CUSTARD PUDDING.
We give this pudding first because it affords an opportunity for giving hints on making milk puddings generally, and because, properly made, there is no more delicious pudding than this. It is besides most useful and nutritious, not only for the dinner of healthy people, but for children and invalids. But few cooks, however, make it properly; as a rule too many eggs are used, to which the milk is added cold, and the pudding is baked in a quick oven. The consequence is that the pudding curdles and comes to table swimming in whey; or, even if this does not happen, the custard is full of holes and is tough.
In the first place, milk for all puddings with eggs should be poured on to the eggs boiling hot; in the next, the baking must be very slowly done, if possible, as directed in the recipe; the dish containing the pudding to be placed in another half-full of water. This, of course, prevents the baking proceeding too rapidly, and also prevents the pudding acquiring a sort of burned greasy flavour, which is injurious for invalids. Lastly, too many eggs should not be used; the quantity given, two to the pint of milk, is in all cases quite sufficient, and will make a fine rich custard.
We never knew a pudding curdle, even with London milk a day old, if all these directions were observed; but it is almost needless to say, that the pudding made with new rich milk is much finer than one of inferior milk.
Boil a pint and a half of milk with two ounces of lump sugar, or rather more if a sweet pudding is liked, and pour it boiling hot on three eggs lightly beaten—that is, just sufficiently so to mix whites and yolks. Flavour the custard with nutmeg, grated lemon-peel, or anything which may be preferred and pour it into a tart-dish. Place this dish in another three-parts full of boiling water, and bake slowly for forty minutes, or until the custard is firm. There is no need to butter the dish if the pudding is baked as directed.
SOUFFLÉ PUDDING.
This is a delicious pudding, and to insure its success great care and exactness are required.

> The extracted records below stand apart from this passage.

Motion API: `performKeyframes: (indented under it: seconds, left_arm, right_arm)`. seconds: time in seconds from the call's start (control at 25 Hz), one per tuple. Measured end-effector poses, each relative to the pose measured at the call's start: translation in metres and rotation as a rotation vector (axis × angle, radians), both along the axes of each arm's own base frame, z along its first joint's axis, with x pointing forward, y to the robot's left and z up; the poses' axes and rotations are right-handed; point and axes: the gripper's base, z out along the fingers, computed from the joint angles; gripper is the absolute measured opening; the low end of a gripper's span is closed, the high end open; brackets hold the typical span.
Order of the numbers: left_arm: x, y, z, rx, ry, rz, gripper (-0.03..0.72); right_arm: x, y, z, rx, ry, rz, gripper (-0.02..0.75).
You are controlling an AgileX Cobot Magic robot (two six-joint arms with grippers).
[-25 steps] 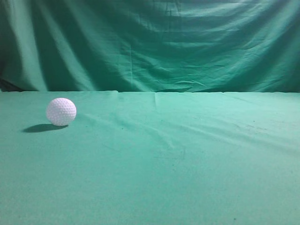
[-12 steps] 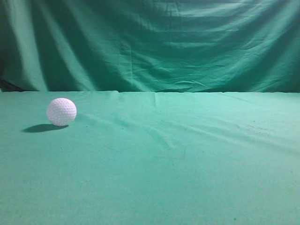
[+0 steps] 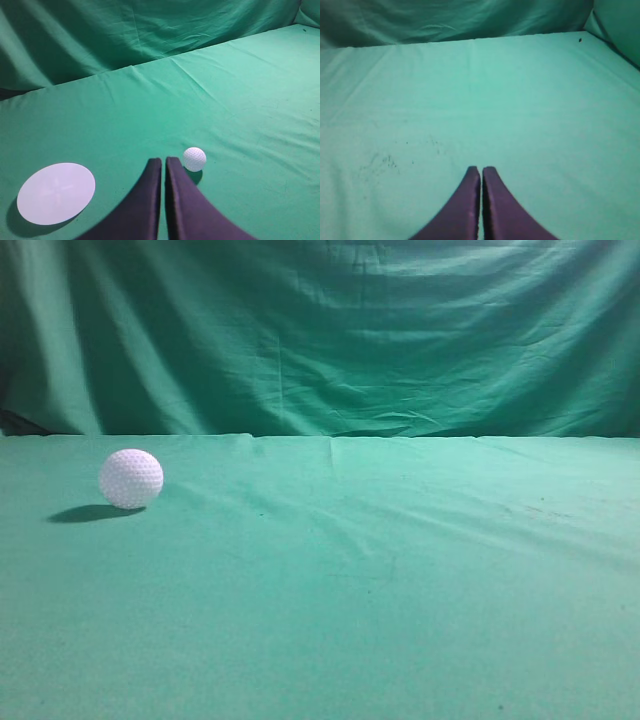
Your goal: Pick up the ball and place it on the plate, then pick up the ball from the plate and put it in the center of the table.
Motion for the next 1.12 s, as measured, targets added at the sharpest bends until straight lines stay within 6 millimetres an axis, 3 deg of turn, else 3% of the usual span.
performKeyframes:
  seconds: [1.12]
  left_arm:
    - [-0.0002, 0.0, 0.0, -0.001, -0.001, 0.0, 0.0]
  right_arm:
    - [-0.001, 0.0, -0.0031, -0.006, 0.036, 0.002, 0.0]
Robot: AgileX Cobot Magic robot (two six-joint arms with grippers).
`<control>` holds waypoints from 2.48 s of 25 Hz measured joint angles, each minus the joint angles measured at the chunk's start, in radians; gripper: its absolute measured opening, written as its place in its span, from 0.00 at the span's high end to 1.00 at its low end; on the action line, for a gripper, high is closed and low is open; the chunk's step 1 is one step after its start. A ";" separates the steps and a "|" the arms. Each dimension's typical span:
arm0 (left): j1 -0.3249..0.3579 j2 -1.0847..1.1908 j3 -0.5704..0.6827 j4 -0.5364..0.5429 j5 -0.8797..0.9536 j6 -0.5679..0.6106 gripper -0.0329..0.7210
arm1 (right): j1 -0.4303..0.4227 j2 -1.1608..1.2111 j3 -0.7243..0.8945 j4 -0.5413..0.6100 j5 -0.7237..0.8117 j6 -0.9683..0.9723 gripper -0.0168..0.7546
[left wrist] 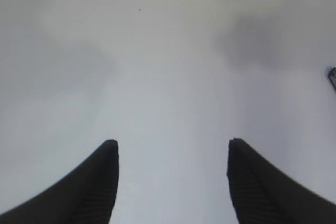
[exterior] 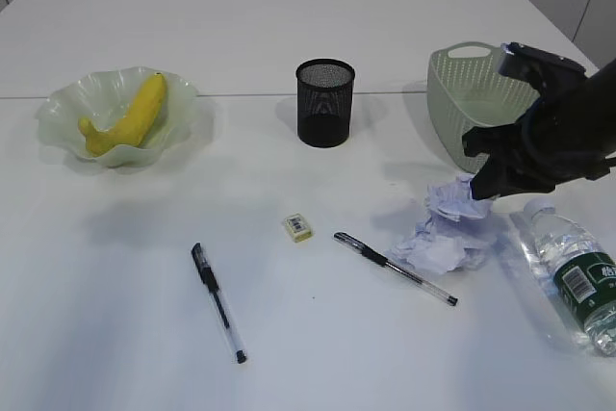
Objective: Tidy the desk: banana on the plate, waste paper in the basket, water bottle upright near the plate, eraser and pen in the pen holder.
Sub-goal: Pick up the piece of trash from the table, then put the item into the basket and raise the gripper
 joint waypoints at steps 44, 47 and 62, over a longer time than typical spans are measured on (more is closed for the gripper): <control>0.000 0.000 0.000 0.010 0.006 0.000 0.36 | -0.004 -0.112 -0.239 -0.173 -0.260 -0.060 1.00; 0.000 0.000 0.000 0.010 0.006 0.000 0.36 | -0.015 -0.086 -0.239 -0.178 -0.272 -0.060 1.00; 0.000 0.000 0.000 0.017 0.006 0.000 0.37 | -0.041 -0.038 -0.241 -0.283 -0.422 -0.062 1.00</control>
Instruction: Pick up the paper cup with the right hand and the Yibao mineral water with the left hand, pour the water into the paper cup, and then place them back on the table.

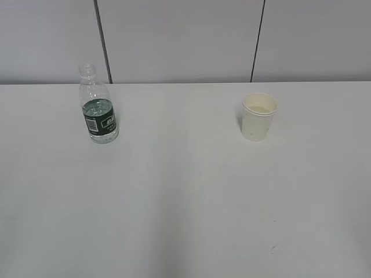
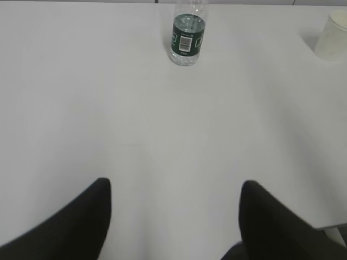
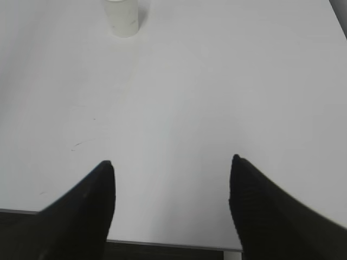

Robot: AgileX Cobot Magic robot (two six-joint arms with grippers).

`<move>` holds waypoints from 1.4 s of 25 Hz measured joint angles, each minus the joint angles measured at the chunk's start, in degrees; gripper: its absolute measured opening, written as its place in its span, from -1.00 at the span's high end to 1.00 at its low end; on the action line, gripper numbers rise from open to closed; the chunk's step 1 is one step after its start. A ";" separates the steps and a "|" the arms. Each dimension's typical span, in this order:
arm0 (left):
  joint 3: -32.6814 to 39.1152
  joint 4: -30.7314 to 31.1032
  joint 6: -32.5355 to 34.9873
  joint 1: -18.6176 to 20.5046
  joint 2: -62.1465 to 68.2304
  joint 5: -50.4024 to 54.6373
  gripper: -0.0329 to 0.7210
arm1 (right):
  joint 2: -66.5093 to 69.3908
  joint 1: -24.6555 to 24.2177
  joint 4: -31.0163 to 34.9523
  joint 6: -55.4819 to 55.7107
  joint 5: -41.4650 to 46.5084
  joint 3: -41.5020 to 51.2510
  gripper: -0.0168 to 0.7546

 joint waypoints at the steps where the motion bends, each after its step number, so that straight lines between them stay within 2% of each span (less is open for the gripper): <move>1: 0.00 0.00 0.00 0.57 0.00 0.00 -0.30 | 0.00 0.00 0.00 0.00 -0.11 0.00 -0.39; 7: 0.00 0.00 0.00 2.99 0.00 0.00 -0.30 | 0.00 -0.83 -0.13 0.00 -0.11 0.00 -0.39; 35: 0.00 0.04 0.00 3.15 0.00 0.00 -0.30 | 0.00 -1.80 -0.13 -0.02 -0.11 0.00 -0.39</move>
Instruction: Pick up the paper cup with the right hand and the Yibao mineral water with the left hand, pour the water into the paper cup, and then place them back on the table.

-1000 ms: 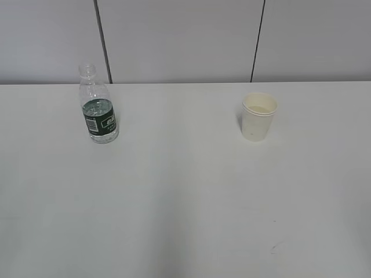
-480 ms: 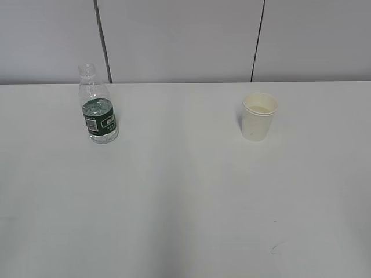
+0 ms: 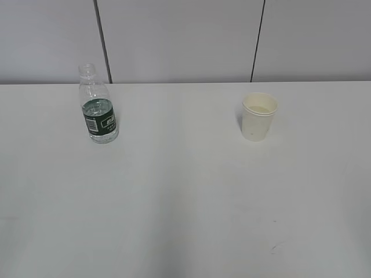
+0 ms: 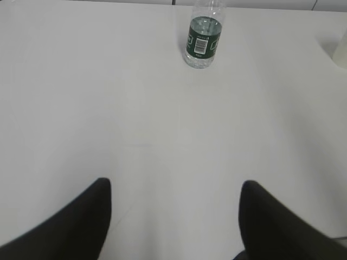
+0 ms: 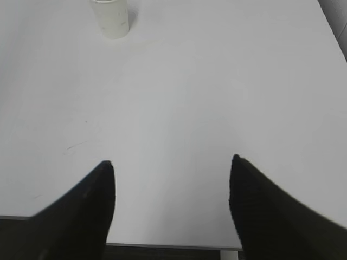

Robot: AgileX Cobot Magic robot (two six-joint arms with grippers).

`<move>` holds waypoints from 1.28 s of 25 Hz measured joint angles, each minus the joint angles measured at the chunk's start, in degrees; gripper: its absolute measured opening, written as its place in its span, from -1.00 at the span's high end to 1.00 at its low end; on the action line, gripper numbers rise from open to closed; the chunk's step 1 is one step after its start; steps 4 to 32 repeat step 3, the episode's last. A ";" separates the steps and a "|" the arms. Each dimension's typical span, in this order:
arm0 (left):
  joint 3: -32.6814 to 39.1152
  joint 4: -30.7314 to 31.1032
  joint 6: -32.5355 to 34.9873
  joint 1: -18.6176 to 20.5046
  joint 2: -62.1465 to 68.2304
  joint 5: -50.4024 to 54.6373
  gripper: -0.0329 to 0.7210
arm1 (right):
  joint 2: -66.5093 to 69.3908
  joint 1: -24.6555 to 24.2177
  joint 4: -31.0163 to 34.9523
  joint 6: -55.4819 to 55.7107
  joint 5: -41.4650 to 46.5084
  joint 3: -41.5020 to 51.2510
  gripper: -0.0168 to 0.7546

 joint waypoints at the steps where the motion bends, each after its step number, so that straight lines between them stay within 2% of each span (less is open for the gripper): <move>1: 0.00 0.00 0.00 0.00 0.00 0.00 -0.30 | 0.00 0.00 0.00 0.00 0.00 0.00 -0.39; 32: 0.00 0.00 0.00 0.00 0.00 0.00 -0.30 | 0.00 0.00 0.00 0.00 0.00 0.00 -0.39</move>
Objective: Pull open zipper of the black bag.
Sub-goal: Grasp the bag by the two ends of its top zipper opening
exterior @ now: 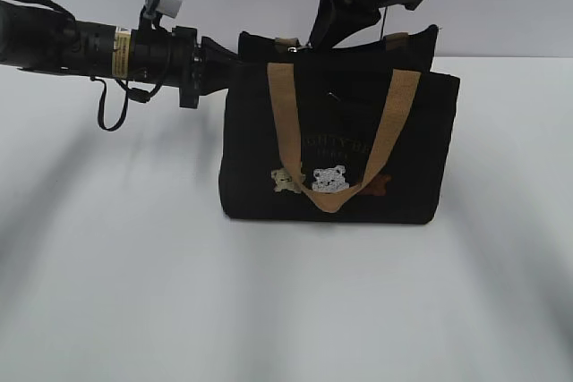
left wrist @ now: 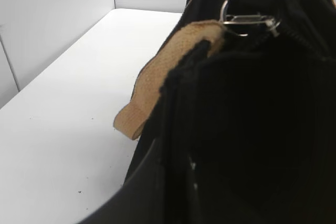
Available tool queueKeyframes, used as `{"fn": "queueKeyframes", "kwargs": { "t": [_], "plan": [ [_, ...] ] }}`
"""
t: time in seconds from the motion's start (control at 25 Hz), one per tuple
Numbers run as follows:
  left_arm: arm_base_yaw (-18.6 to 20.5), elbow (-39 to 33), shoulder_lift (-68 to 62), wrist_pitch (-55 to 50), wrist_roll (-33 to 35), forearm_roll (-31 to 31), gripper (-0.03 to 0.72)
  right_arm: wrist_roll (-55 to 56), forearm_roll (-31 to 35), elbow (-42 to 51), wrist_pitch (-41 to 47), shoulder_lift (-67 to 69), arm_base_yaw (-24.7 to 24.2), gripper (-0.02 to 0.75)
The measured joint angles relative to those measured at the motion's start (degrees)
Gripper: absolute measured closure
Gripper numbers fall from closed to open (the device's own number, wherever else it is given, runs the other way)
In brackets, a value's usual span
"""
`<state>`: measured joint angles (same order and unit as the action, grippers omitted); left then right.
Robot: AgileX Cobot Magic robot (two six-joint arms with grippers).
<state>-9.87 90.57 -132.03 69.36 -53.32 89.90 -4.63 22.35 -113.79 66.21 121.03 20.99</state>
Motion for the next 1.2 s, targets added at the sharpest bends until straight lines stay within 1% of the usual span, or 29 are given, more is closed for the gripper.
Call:
{"fn": "queueKeyframes", "kwargs": {
  "t": [0.2,0.64,1.2],
  "plan": [
    [0.0,0.0,0.0,0.1,0.0,0.0,0.671,-1.5,-0.7,0.0,0.4,-1.6,0.0,0.753],
    [0.0,0.0,0.0,0.2,0.0,0.0,0.671,-2.0,-1.5,0.0,3.1,-4.1,0.0,0.753],
    [0.0,0.0,0.0,0.7,0.0,-0.7,0.671,1.8,-11.4,0.0,4.1,-8.2,-0.3,0.753]
  ]
}}
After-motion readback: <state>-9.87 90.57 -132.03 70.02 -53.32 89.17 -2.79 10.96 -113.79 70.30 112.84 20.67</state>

In the first place, to avoid failure it is necessary that the butter, flour, sugar, and milk, should be stirred long enough over a moderate fire to make a stiff paste, because if this is thin the eggs will separate, and the pudding when done resemble a batter with froth on the top.
Before beginning to make the pudding, prepare a pint tin by buttering it inside and fastening round it with string on the outside a buttered band of writing-paper, which will stand two inches above the tin and prevent the pudding running over as it rises. Melt an ounce of butter in a stewpan, add one ounce of sifted sugar, stir in an ounce and a half of Vienna flour, mix well together, add a gill of milk, and stir over the fire with a wooden spoon until it boils and is thick. Take the stewpan off the fire, beat up the yolks of three eggs with half a teaspoonful of extract of vanilla, and stir a little at a time into the paste, to insure both being thoroughly mixed together. Put a small pinch of salt to the whites of four eggs, whip them as stiff as possible, and stir lightly into the pudding, which pour immediately into the prepared mould. Have ready a saucepan with enough boiling water to reach a little way up the tin, which is best placed on a trivet, so that the water cannot touch the paper band. Let the pudding steam very gently for twenty minutes, or until it is firm in the middle, and will turn out.
For sauce, boil two tablespoonfuls of apricot jam in a gill of water, with two ounces of lump sugar, stir in a wine-glassful of sherry, add a few drops of Nelson's Vanilla Flavouring, pour over the pudding and serve.